I need to get better at taking criticism. This mostly applies to writing, but it feeds into other parts of my life, too.
My greatest problem is how much I associate my self-worth with my work. I pour myself into it. This means that I’m passionate about it, and I really give it my all. It also means that when I put my work in front of someone else, I’m exposed and vulnerable.
At ConVolution, I was exceptionally nervous. I felt a little bit of nausea before the workshop met up, and I was a gibbering mess on the inside, when it got to my turn. As each person spoke, I listened as best I could, while at the same time I was thinking, “Don’t be that guy… don’t be that guy…” When it was time for me to ask questions for clarification, I couldn’t really say much.

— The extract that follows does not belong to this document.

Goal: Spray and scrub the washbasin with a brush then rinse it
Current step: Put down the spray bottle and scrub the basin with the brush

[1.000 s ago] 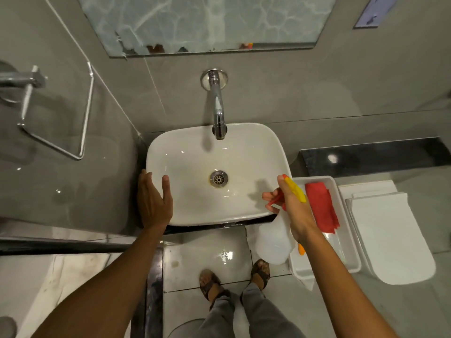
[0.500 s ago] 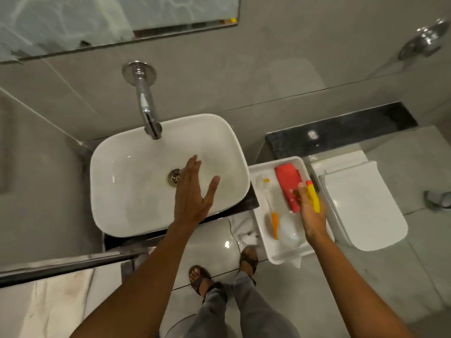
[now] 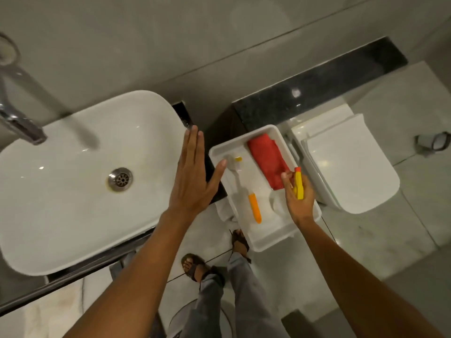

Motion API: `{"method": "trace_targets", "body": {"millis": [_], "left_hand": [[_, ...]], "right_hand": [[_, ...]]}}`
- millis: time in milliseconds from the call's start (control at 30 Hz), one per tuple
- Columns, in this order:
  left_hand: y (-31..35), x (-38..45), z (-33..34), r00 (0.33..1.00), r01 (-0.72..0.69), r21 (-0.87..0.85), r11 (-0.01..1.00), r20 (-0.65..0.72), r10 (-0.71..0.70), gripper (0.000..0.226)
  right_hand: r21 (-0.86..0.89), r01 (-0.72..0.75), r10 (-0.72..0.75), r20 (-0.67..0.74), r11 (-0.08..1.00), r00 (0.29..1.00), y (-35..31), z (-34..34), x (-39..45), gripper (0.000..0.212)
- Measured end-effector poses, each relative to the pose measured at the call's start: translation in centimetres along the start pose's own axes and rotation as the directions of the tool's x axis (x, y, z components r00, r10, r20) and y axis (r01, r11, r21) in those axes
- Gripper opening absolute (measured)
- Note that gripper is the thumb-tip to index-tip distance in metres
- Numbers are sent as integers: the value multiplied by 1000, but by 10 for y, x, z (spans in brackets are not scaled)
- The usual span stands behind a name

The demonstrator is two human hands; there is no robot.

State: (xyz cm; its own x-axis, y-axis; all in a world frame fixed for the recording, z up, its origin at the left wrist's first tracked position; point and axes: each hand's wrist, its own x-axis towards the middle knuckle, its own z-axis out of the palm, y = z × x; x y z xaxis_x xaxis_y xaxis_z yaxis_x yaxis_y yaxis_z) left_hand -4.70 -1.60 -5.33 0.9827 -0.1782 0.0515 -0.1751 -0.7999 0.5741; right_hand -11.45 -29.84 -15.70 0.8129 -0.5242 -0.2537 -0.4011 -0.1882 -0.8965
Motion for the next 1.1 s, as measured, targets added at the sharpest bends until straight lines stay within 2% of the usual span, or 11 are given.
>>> {"method": "trace_targets", "body": {"millis": [133, 233, 367, 500, 633, 733, 833, 900, 1000, 1067, 1100], "left_hand": [[-5, -1, 8, 999, -32, 130, 991, 31, 28, 85], [-4, 0, 8, 999, -9, 161, 987, 51, 1, 81], [0, 0, 6, 997, 7, 147, 989, 73, -18, 80], [1, 0, 6, 997, 8, 131, 991, 73, -17, 80], [-2, 0, 7, 998, -5, 126, 992, 55, -2, 80], [-4, -1, 9, 999, -13, 123, 992, 52, 6, 79], [-4, -1, 10, 999, -8, 119, 993, 53, 2, 80], [-3, -1, 9, 999, -1, 121, 993, 46, -5, 81], [-1, -2, 8, 999, 12, 122, 992, 34, -16, 81], [-1, -2, 8, 999, 19, 120, 993, 33, -23, 82], [-1, -2, 8, 999, 21, 120, 993, 36, -25, 82]], "right_hand": [[-79, 53, -49, 47, 995, 998, 24, 6, 4, 30], [-112, 75, -69, 56, 991, 996, 38, 6, 1, 25], [-193, 114, -121, -24, 974, 992, 48, -4, -3, 35], [-260, 117, -125, -16, 958, 992, 64, -14, -7, 56], [-223, 74, -83, -31, 972, 996, 75, -20, -19, 42], [-177, 9, -14, -30, 984, 999, 73, -19, -24, 37], [-143, -101, 90, -84, 984, 992, 69, -13, -38, 73], [-105, -177, 157, -178, 979, 971, 67, 1, -64, 69], [-31, -344, 314, -340, 938, 887, 65, 33, -101, 63], [-16, -446, 416, -329, 895, 848, 59, 55, -109, 57], [-37, -456, 431, -263, 889, 863, 52, 65, -109, 51]]}}
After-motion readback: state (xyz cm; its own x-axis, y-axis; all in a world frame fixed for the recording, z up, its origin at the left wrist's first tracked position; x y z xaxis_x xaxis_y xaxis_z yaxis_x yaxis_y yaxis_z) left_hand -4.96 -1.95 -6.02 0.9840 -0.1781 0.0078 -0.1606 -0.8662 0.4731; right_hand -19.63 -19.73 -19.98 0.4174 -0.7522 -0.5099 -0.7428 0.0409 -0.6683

I said that I agreed with everything that was said, and I thanked everyone for the feedback. I might have asked a question, but I don’t remember. I was still trying to keep myself together.
That was probably the best I’ve done, and it was harrowing. Since then, I’ve relaxed a little bit, but that hasn’t necessarily been good.
The time before last when the Auspicious NorCal Writer’s group met up, we reviewed a couple of chapters of my Mel Walker story, and I did not handle it well. I had a very bad reaction to it, and I wound up creating some drama in the group.
The last time we met, my work received a very mild review. That would be okay, except that my story was terrible. It had pacing problems. It had plot problems. It was gimmicky.
I need to know when my stories don’t work, but at the same time, I need to not take the criticism so hard that my ego and self-confidence take a tumble.
Part of what’s keeping me going is a belief that I am a good writer. It’s tenuous, though, because I don’t have any real successes that I can hang my hat on.
The only way I’m going to get better at receiving critiques is through additional trial and error. It’s like writing itself. If you want to improve, you have to do it, and not just talk about it. Hopefully I haven’t broken things beyond repair with the Auspicious group.
To make the most the critiques, I think I need to provide some guidance. When I was first asked what sort of critiques I wanted, I said, “Whatever is in your heart.” That was my answer, because I didn’t know what I wanted. I have a slightly better set of guidelines, now.
- If something doesn’t work, I want to know that it doesn’t work.
- If something is good, I really want to know that it is good. But I don’t want this fudged. It needs to be genuine, if I’m going to be able to use this to improve.
- I am not receptive to someone telling me how they would write my story. This is not meant to be bitchy. I bring this up to address my own idiosyncrasies. When someone else tells me how they would write my story, I hear, “You’re not good enough to write this on your own, let me help you.” This is my kryptonite.
- If we’re looking at a first draft, bear in mind that it is a first draft. Applying analysis at a high depth might be useful, but it also might be a waste of time for everyone involved.
I think these guidelines will probably help safeguard me against myself. There are probably other guidelines that I haven’t thought of yet, but I’m only going to learn them through continued efforts.